The key to staging is consistently attracting the attention of a buyer from room to room, drawing the eye where you want it to go. And the best way to keep buyers interested is to mix their eye levels – you want them looking up and down, side to side as they go through your home. It just makes things more interesting.
The same goes for textures, shapes, and colors. From a staging perspective, furnishings and accessories that are identically sized, shaped, and symmetrical are dull and uninteresting. You want to mix it up a bit with soft and hard things, square and round things, tall and short things, to keep up the variety.
The same goes for color. You want a splash of color in every room to draw the eye and create an interesting impression. But think of color like perfume: a little bit is great, and too much can be overpowering. Bold color can be used to highlight the best parts of a room, or it can be a distraction. If you have any concerns that adding some bold color will actually detract from the impression you’re trying to make, stick to neutral colors: beiges and light blues, reds, and greens.
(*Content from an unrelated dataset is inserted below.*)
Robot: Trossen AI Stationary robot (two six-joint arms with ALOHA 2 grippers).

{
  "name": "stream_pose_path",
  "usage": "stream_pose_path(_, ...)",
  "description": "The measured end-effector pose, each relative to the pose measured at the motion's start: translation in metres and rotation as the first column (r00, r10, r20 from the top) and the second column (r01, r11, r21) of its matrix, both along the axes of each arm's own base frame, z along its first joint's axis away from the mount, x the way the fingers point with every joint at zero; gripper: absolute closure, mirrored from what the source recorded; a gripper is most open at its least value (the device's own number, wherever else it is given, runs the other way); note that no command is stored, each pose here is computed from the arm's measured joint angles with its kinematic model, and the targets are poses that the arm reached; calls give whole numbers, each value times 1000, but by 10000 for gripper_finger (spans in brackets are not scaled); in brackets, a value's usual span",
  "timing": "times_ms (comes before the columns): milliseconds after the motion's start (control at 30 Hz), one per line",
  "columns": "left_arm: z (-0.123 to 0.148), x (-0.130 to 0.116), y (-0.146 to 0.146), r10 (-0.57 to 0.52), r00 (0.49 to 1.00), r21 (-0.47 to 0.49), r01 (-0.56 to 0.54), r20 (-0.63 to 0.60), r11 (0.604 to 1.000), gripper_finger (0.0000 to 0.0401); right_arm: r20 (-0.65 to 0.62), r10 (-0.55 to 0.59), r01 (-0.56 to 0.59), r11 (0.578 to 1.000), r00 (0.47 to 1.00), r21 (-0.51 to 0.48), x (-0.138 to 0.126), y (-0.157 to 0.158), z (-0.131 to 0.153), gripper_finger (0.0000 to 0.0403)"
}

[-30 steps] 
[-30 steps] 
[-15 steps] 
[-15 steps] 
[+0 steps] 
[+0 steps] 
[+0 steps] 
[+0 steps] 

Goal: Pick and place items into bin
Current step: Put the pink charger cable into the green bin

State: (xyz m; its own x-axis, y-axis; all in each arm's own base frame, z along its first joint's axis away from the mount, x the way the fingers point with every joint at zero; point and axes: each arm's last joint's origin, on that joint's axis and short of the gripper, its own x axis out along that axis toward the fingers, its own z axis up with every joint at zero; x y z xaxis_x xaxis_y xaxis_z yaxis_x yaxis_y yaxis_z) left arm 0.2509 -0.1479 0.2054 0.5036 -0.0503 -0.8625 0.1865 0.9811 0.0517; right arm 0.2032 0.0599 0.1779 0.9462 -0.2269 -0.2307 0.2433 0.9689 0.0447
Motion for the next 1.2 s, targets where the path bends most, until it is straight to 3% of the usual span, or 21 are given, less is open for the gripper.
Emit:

The same goes for patterns: don’t feel that you need to replicate the latest cutting edge styles from design shows when all you’re trying to do is create a pleasing impression to buyers coming to see your home. You don’t need to take risks when staging.
4. Don’t forget the other senses.
Most staging involves the eye, but the other senses come into play as well. It’s amazing how much the other senses can subtly affect the emotional response of a buyer, who may not even realize that the soft music in the background and the gently wafting scent of flowers is why she feels so relaxed in your home. You need to titillate those senses.
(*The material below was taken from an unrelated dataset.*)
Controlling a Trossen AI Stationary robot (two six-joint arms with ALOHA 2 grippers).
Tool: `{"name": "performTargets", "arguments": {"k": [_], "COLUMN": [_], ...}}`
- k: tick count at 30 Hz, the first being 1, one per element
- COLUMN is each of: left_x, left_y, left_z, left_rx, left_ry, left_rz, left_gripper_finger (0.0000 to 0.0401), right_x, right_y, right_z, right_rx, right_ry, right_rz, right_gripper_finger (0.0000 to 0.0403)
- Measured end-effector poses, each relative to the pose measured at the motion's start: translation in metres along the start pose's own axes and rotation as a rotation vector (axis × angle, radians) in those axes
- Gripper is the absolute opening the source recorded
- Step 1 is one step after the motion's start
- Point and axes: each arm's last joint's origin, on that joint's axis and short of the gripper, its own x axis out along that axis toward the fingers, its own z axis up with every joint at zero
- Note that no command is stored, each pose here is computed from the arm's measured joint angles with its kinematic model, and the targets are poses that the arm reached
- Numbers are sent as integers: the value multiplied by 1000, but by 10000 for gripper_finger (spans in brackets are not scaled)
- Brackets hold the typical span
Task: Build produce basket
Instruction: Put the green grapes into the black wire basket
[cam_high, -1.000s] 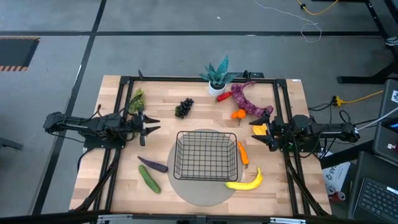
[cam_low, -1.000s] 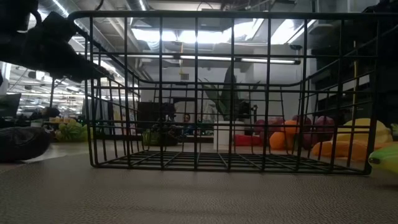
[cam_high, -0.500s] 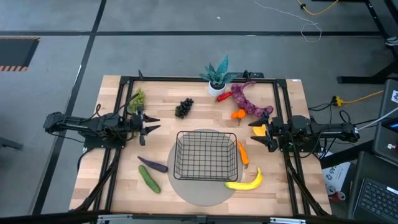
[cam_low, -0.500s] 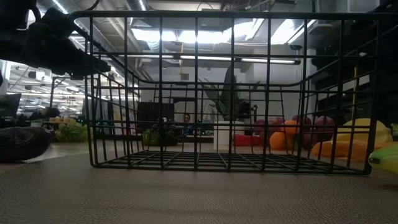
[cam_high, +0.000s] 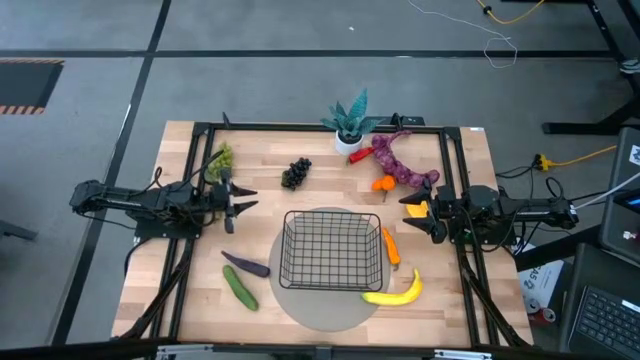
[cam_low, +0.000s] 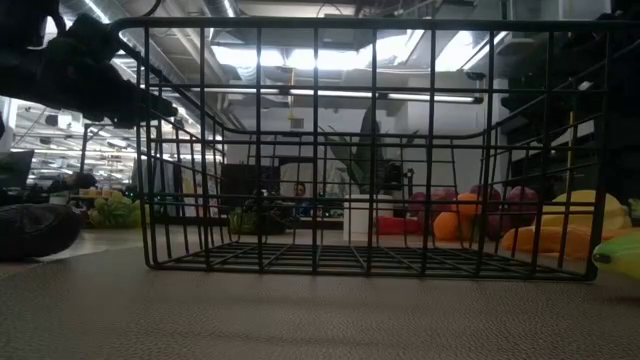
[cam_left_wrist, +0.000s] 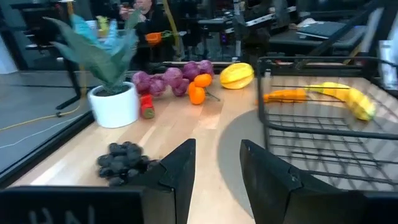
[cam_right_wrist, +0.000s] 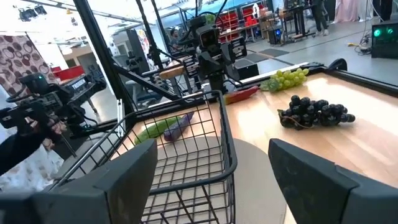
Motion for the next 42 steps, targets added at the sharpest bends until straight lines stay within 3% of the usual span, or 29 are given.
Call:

Engaging the ears of your buyers is easy. Just have soft music played during showings, unobtrusively in the background. The type of music depends on what type of response you’re trying to create: soft jazz if you’re trying to create a relaxing feeling, light classical (more strings than horns) if you want to send a certain upscale ambience, or even just light pop if you want things to be casual. If you don’t have a good sense of how music evokes a mood, go into one of your favorite restaurants or shops and listen to what they are playing to relax their customers.
Similarly, scents can be used in a positive way, even though most of the time that buyers smell things in a home it’s not a good thing. Once unpleasant smells are dispelled during detailing and cleaning, you want to use scents to evoke another type of emotional response. Again, you want a light touch (just like perfume) so you do not overwhelm. But the use of subtle positively-associated scents — flowers, cookies baking, even the faint scent of cleaning products in bathrooms and kitchens – can create an enormously favorable reaction.
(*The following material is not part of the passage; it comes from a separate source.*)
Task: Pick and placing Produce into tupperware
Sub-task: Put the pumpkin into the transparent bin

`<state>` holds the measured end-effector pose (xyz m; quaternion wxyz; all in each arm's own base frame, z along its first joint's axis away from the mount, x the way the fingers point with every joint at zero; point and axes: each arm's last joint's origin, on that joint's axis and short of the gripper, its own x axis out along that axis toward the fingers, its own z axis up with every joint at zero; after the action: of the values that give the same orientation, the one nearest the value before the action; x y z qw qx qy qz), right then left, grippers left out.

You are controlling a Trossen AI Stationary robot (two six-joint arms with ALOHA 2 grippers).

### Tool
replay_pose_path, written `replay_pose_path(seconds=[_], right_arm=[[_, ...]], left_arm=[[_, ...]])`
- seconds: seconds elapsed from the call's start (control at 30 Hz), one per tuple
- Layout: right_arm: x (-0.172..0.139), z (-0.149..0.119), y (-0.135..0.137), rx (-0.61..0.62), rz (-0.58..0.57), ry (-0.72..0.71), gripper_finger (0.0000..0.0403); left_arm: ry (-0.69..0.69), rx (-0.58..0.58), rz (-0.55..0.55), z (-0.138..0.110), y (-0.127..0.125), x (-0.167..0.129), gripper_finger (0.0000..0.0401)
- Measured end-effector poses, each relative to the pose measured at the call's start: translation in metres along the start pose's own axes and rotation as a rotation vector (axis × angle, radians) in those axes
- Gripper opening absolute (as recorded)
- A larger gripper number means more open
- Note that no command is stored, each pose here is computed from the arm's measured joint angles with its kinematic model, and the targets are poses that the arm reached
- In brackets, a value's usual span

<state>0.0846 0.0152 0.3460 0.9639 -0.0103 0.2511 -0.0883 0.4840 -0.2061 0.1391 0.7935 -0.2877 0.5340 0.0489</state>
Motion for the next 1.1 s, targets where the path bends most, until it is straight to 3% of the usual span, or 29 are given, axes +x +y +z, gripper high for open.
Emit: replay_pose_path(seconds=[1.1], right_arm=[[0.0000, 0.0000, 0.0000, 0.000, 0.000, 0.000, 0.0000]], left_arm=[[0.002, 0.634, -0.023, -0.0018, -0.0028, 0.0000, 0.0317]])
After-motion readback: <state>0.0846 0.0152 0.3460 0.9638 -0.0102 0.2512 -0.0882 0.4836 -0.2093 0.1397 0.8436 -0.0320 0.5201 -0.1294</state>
5. Don’t spend a lot of money.
Finally, do not feel you need to spend a lot of money. Have you ever looked closely at the furniture and accessories that you find in a model home? Probably not. And neither will the buyers coming to your home. You can get great design and color ideas from a couple of design magazines that you can pick up at any bookstore, and incorporate them cheaply into your staging plan by picking up cheap items at discount stores. You’re not likely to keep any of your staging props, so you don’t need to spend money on them.
Should you hire a professional stager? If it were up to real estate brokers, we would urge every single seller in Hudson Valley, Westchester, and Northern New Jersey to hire a professional designer to stage a home for sale. We believe in the power of staging to sell your home. Even if you want to hire a professional stager, though, we would recommend someone who will do a consultation for a set fee, and then give you a chance to decide whether you want to go further. That said, a home seller who does a great job detailing and cleaning a home is about 80% of the way to a fully staged home, so the question is more about whether
you think it’s worth the investment in a stager to turn a good impression into a great one.